(DATA PROVIDED begins)

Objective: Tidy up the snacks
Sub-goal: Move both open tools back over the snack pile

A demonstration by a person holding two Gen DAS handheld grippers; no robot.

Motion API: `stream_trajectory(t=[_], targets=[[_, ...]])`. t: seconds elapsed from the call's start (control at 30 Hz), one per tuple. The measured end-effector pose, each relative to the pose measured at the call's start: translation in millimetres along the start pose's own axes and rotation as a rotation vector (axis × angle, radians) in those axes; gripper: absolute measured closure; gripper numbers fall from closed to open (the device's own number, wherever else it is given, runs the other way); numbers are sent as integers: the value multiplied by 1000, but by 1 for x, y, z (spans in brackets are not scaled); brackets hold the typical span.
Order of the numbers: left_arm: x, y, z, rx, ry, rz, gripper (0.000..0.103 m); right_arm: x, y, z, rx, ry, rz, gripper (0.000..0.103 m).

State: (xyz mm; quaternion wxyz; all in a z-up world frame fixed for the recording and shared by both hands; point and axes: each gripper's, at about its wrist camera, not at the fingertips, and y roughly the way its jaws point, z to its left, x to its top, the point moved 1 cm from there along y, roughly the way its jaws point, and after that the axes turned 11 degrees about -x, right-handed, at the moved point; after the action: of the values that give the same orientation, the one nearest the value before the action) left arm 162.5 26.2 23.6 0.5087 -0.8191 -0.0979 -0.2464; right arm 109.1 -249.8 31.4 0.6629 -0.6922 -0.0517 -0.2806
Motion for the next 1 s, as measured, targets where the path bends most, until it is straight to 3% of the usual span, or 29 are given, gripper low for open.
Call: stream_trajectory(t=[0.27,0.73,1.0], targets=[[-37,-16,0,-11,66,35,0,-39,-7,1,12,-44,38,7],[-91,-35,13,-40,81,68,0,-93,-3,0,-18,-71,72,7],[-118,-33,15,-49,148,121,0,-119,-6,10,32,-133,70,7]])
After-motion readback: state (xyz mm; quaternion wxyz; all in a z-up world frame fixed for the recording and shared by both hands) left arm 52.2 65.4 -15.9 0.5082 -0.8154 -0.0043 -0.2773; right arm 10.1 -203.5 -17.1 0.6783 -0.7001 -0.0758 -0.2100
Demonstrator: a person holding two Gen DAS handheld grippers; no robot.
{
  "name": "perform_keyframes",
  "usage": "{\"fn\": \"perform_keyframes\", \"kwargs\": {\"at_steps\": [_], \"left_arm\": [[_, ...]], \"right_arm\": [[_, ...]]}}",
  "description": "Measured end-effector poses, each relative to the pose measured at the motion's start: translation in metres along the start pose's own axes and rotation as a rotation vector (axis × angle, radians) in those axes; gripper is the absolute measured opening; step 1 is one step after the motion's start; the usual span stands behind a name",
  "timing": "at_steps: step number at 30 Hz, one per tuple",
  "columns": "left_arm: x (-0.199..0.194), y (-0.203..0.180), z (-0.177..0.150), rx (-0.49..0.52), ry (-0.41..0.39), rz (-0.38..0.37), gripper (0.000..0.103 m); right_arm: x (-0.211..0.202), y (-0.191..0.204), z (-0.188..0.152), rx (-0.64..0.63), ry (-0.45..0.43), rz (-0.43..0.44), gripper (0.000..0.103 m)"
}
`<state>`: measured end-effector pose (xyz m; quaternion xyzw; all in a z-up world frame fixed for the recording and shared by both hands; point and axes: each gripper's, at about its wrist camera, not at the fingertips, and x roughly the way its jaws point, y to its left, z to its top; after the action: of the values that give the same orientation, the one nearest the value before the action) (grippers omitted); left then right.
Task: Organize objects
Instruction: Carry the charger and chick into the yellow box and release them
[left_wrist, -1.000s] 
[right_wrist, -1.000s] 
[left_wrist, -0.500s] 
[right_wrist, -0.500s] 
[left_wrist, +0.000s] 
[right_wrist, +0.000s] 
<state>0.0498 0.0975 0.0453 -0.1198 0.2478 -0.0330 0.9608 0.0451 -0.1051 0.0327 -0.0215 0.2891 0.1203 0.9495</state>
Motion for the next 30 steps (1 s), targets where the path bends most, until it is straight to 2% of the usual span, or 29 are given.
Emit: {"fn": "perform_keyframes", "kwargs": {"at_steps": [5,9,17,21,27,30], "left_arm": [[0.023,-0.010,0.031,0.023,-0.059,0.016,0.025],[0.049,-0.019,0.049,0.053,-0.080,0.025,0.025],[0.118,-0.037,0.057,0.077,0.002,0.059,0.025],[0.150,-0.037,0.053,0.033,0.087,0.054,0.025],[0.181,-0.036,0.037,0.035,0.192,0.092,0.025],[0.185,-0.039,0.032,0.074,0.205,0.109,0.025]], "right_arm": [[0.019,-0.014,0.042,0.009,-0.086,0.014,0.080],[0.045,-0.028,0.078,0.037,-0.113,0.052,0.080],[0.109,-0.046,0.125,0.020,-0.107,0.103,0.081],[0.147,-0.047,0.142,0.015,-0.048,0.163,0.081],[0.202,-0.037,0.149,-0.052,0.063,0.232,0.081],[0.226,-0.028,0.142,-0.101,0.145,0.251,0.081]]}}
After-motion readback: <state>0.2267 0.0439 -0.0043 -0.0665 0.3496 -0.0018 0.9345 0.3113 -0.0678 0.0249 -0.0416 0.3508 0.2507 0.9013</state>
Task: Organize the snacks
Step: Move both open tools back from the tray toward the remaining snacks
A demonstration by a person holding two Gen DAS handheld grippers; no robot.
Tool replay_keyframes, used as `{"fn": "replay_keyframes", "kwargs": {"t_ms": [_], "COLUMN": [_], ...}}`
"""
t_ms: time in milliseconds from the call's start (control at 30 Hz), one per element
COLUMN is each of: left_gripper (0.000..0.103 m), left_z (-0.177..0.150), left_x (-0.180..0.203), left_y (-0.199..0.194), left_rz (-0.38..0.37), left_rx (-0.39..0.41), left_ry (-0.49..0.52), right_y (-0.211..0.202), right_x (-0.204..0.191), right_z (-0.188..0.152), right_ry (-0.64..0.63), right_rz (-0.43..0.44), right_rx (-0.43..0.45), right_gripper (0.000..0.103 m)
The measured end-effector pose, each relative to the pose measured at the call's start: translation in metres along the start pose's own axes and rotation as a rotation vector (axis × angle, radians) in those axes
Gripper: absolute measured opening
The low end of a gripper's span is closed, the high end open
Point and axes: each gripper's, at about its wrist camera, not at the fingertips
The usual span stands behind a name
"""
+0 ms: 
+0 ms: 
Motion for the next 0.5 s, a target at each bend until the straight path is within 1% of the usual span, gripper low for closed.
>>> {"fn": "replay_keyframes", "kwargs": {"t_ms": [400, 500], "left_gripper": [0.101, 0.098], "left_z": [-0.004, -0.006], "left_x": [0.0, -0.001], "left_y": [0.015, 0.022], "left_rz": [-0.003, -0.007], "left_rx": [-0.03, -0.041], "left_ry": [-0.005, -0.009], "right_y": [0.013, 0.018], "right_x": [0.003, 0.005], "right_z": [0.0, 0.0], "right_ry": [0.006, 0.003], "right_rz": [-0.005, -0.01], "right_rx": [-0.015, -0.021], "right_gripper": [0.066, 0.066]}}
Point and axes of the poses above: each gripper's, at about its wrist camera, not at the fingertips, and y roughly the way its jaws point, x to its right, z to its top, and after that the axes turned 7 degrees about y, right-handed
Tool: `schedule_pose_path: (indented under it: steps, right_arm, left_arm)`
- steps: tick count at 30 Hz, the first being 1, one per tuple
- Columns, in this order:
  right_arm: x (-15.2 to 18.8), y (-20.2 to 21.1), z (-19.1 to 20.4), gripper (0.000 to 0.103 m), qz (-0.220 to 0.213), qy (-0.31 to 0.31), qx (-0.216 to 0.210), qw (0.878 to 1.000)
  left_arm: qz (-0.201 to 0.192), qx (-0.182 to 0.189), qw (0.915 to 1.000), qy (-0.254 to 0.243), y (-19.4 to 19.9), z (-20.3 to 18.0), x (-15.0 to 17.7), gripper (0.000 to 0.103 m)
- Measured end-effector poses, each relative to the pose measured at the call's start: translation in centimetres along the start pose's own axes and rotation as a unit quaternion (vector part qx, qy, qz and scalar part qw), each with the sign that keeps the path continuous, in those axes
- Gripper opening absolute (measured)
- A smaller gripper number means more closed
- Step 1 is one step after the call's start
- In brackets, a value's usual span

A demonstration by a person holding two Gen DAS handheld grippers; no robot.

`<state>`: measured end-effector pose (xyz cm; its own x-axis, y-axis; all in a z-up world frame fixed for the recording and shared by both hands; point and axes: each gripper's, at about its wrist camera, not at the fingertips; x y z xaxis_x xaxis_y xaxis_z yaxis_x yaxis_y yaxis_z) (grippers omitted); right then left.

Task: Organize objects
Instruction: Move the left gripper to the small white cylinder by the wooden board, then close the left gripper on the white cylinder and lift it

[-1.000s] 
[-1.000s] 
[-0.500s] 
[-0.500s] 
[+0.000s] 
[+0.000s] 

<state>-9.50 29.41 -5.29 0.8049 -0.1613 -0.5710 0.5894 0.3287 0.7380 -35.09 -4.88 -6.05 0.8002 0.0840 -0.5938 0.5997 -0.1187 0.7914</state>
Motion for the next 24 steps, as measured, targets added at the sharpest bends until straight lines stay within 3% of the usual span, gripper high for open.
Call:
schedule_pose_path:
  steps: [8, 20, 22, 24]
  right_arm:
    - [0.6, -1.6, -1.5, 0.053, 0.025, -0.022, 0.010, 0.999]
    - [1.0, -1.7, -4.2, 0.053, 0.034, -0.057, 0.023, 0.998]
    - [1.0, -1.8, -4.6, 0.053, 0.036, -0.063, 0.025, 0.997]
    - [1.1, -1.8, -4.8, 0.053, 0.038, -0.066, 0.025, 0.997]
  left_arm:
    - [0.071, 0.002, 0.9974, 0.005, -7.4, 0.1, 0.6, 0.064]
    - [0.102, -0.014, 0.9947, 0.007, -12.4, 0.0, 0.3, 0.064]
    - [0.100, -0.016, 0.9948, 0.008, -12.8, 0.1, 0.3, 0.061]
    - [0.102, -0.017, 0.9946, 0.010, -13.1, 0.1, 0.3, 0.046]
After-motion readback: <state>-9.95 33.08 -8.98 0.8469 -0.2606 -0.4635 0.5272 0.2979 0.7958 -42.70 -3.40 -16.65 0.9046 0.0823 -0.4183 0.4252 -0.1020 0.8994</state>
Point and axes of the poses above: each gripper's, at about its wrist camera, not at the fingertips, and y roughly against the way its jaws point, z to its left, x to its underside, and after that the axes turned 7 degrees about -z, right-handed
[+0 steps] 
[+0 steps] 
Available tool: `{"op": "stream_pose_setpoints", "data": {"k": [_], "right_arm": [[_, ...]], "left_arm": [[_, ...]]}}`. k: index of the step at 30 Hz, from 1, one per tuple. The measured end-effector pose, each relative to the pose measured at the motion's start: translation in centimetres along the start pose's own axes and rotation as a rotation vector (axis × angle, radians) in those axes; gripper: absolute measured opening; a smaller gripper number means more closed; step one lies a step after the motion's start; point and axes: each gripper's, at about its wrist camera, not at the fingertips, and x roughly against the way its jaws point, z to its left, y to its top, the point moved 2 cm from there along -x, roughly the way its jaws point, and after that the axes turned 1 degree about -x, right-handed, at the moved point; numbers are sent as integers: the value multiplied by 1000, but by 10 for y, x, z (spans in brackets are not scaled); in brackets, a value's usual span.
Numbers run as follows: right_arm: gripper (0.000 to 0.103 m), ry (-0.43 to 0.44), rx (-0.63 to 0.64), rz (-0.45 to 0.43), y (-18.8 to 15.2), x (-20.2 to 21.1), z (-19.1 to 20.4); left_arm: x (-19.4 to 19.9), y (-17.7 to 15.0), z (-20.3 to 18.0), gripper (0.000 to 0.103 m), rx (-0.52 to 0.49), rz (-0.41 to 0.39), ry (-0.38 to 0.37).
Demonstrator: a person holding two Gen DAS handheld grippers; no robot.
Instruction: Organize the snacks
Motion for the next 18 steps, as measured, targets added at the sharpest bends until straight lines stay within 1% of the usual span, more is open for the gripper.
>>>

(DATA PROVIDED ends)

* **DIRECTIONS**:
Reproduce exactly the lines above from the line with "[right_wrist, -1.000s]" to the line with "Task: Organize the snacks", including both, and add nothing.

* **RESULT**:
[right_wrist, -1.000s] 
[left_wrist, -0.500s] 
[right_wrist, -0.500s] 
[left_wrist, +0.000s] 
[right_wrist, +0.000s] 
<state>0.0498 0.0975 0.0453 -0.1198 0.2478 -0.0330 0.9608 0.0451 -0.1051 0.0327 -0.0215 0.2891 0.1203 0.9495</state>
Motion for the next 30 steps (1 s), targets where the path bends most, until it is straight to 2% of the usual span, or 29 are given.
Emit: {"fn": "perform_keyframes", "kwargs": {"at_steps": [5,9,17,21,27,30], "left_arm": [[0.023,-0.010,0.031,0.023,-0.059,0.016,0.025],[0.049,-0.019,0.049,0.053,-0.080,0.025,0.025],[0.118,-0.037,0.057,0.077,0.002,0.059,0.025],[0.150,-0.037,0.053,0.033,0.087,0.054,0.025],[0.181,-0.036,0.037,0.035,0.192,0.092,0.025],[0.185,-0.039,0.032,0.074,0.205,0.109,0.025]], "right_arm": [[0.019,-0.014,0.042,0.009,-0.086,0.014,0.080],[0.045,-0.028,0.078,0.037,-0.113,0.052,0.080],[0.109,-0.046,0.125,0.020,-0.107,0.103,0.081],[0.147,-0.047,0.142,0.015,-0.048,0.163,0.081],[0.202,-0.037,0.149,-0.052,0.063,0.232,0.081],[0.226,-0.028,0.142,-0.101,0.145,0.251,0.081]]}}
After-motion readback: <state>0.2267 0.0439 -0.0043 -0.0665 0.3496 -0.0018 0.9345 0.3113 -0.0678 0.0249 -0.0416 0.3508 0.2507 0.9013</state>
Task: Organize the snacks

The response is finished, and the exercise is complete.